▶ **What is being asked**
Nothing but the pictures should be dropped; repeat the rest of the data below exactly.

▶ **Extracted information**
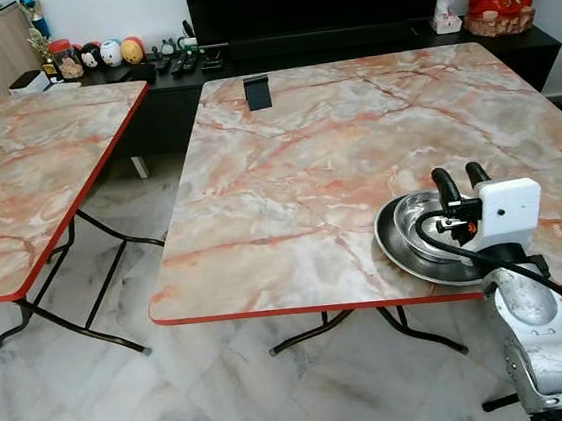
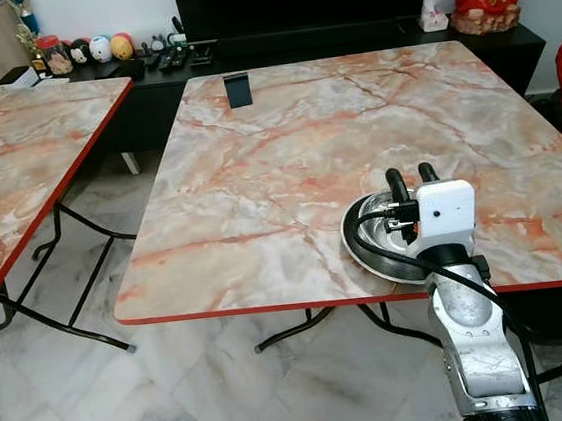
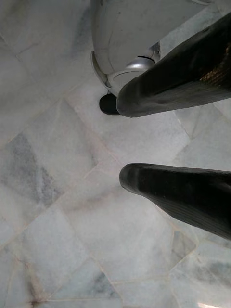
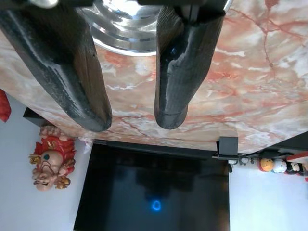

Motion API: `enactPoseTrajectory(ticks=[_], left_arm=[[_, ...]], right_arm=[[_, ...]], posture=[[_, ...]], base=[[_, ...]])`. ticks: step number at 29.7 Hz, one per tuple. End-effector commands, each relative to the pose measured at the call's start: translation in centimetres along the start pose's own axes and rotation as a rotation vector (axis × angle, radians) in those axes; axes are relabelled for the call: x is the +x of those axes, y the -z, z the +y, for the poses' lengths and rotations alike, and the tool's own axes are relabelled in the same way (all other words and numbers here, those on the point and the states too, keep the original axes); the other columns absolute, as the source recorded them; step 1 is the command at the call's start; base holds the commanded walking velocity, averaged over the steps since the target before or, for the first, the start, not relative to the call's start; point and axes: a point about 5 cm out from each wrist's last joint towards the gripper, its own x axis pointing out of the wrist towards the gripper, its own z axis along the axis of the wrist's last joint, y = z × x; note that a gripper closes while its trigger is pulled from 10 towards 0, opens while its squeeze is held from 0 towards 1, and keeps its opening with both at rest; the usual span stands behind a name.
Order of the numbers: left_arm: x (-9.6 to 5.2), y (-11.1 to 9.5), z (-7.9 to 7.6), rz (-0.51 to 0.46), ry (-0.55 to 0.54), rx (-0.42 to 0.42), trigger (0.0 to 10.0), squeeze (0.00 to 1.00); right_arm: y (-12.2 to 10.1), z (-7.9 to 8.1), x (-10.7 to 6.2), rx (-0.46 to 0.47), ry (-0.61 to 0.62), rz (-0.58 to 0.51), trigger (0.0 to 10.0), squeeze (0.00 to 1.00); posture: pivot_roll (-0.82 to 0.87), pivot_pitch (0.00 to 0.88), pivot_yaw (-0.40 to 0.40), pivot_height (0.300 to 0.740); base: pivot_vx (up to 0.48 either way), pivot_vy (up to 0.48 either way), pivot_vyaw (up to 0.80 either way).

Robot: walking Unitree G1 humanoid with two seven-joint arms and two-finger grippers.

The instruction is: Setting the table

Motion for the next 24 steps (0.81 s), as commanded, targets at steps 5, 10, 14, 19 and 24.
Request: enactPoseTrajectory(ticks=[5, 10, 14, 19, 24], left_arm=[[-0.1, 0.2, 0.2, -0.009, -0.017, -0.026, 10.0, 0.00], [-0.1, 0.1, 0.0, -0.014, -0.017, -0.036, 10.0, 0.00], [-0.1, 0.1, -0.1, -0.014, -0.015, -0.040, 10.0, 0.00], [0.0, 0.2, -0.1, -0.008, -0.019, -0.055, 10.0, 0.00], [0.0, 0.2, -0.1, 0.000, -0.017, -0.051, 10.0, 0.00]], right_arm=[[0.0, 0.4, 0.5, 0.015, -0.007, -0.006, 10.0, 0.00], [-0.1, 0.5, 0.9, 0.002, -0.033, -0.008, 10.0, 0.00], [-0.2, 0.4, 1.4, -0.005, -0.032, -0.011, 10.0, 0.00], [-0.4, 0.8, 1.9, -0.007, -0.048, -0.011, 10.0, 0.00], [-0.5, 0.9, 2.2, -0.001, -0.045, -0.011, 10.0, 0.00]], posture=[[-0.11, 0.000, 0.032, 0.740], [-0.10, 0.000, 0.019, 0.740], [-0.10, 0.000, 0.015, 0.740], [-0.09, 0.000, 0.010, 0.740], [-0.10, 0.000, 0.017, 0.740]], base=[[0.000, 0.000, 0.00], [0.000, 0.000, 0.00], [0.000, 0.000, 0.00], [0.000, 0.000, 0.00], [0.000, 0.000, 0.00]])
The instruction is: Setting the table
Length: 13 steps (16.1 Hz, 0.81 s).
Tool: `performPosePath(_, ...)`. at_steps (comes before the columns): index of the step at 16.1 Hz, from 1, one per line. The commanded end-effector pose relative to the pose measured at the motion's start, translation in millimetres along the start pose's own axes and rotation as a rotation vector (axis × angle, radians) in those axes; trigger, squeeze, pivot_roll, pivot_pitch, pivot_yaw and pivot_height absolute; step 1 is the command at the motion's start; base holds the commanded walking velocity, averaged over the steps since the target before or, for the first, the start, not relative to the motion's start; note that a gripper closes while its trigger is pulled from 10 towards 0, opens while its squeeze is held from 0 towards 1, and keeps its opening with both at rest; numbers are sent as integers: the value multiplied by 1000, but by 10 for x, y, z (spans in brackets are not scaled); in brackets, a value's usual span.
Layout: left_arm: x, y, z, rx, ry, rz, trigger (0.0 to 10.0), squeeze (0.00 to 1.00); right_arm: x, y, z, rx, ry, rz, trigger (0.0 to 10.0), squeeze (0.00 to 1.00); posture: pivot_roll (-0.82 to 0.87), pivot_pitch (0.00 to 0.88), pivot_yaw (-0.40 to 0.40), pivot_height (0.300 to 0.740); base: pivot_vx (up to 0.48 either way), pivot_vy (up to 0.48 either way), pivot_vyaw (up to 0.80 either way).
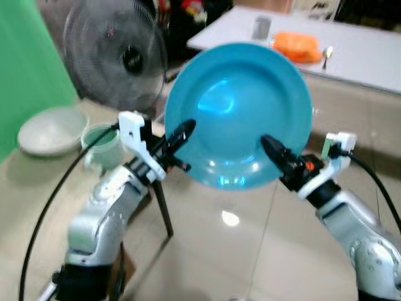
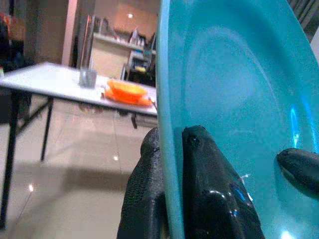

▶ **Problem solution**
Motion API: `enactPoseTrajectory(ticks=[_], left_arm=[[_, ...]], right_arm=[[_, ...]], posture=[[_, ...]], base=[[_, ...]])`. ticks: step number at 29.7 Hz, one per tuple. End-effector commands, each relative to the pose measured at the call's start: translation in centimetres along the start pose's own axes and rotation as a rotation vector (axis × angle, radians) in those axes; axes are relabelled for the call: x is the +x of those axes, y the -z, z the +y, for the poses' lengths and rotations alike, and the tool's own axes are relabelled in the same way (all other words and numbers here, those on the point and the states too, keep the original axes); the other columns absolute, as the source recorded them; step 1 is the command at the call's start; base holds the commanded walking velocity, averaged over the steps since the target before or, for the first, the start, not relative to the call's start; point and axes: a point about 5 cm out from each wrist's last joint towards the gripper, its own x axis pointing out of the wrist towards the gripper, its own z axis along the axis of the wrist's last joint, y = z × x; note that a gripper closes while its trigger is pulled from 10 towards 0, opens while its squeeze is held from 0 towards 1, and keeps its opening with both at rest; the usual span stands behind a name.
Order of the numbers: left_arm: x (-9.6 to 5.2), y (-11.1 to 9.5), z (-7.9 to 7.6), rz (-0.51 to 0.46), ry (-0.55 to 0.54), rx (-0.42 to 0.42), trigger (0.0 to 10.0), squeeze (0.00 to 1.00); right_arm: y (-12.2 to 10.1), z (-7.9 to 8.1), x (-10.7 to 6.2), rx (-0.46 to 0.47), ry (-0.61 to 0.62), rz (-0.58 to 0.51), trigger (0.0 to 10.0), squeeze (0.00 to 1.00); posture: pivot_roll (-0.82 to 0.87), pivot_pitch (0.00 to 0.88), pivot_yaw (-0.40 to 0.40), pivot_height (0.300 to 0.740); base: pivot_vx (up to 0.48 either way), pivot_vy (up to 0.48 either way), pivot_vyaw (up to 0.80 either way).

Robot: walking Unitree G1 humanoid with two seven-joint arms and two-finger grippers.

The instruction is: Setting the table

Motion for the next 24 steps (0.81 s), as commanded, targets at steps 5, 10, 14, 19 and 24.
Request: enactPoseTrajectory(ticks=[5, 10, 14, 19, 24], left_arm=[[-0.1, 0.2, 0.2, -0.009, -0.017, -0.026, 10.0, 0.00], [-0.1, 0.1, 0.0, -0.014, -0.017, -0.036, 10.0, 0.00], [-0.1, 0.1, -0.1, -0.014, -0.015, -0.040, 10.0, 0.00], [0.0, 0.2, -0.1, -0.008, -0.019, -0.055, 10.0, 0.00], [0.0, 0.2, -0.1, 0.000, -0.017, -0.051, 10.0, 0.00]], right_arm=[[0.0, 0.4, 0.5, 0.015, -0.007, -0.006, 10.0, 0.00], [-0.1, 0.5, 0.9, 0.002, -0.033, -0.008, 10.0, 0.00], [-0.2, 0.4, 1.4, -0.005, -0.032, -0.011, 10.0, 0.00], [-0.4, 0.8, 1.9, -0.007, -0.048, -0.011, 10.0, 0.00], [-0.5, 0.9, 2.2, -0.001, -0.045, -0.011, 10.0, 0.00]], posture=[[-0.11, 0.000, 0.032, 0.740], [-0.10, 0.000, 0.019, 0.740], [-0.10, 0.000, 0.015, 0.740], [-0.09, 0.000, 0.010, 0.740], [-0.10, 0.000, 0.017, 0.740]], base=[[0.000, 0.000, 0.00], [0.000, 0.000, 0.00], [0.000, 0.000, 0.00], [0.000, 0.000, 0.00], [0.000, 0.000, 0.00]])
The instruction is: Setting the table
Length: 13 steps (16.1 Hz, 0.81 s).
Tool: `performPosePath(_, ...)`. at_steps (comes before the columns): index of the step at 16.1 Hz, from 1, one per line. The commanded end-effector pose relative to the pose measured at the motion's start, translation in millimetres along the start pose's own axes and rotation as a rotation vector (axis × angle, radians) in those axes; trigger, squeeze, pivot_roll, pivot_pitch, pivot_yaw and pivot_height absolute; step 1 is the command at the motion's start; base holds the commanded walking velocity, averaged over the steps since the target before or, for the first, the start, not relative to the motion's start; note that a gripper closes while its trigger is pulled from 10 towards 0, opens while its squeeze is held from 0 towards 1, and keeps its opening with both at rest; numbers are sent as integers: the value multiplied by 1000, but by 10 for x, y, z (spans in brackets are not scaled); in brackets, a value's usual span.
Layout: left_arm: x, y, z, rx, ry, rz, trigger (0.0 to 10.0), squeeze (0.00 to 1.00); right_arm: x, y, z, rx, ry, rz, trigger (0.0 to 10.0), squeeze (0.00 to 1.00); posture: pivot_roll (-0.82 to 0.87), pivot_pitch (0.00 to 0.88), pivot_yaw (-0.40 to 0.40), pivot_height (0.300 to 0.740); base: pivot_vx (up to 0.48 either way), pivot_vy (up to 0.48 either way), pivot_vyaw (up to 0.80 either way).

That completes the output for this exercise.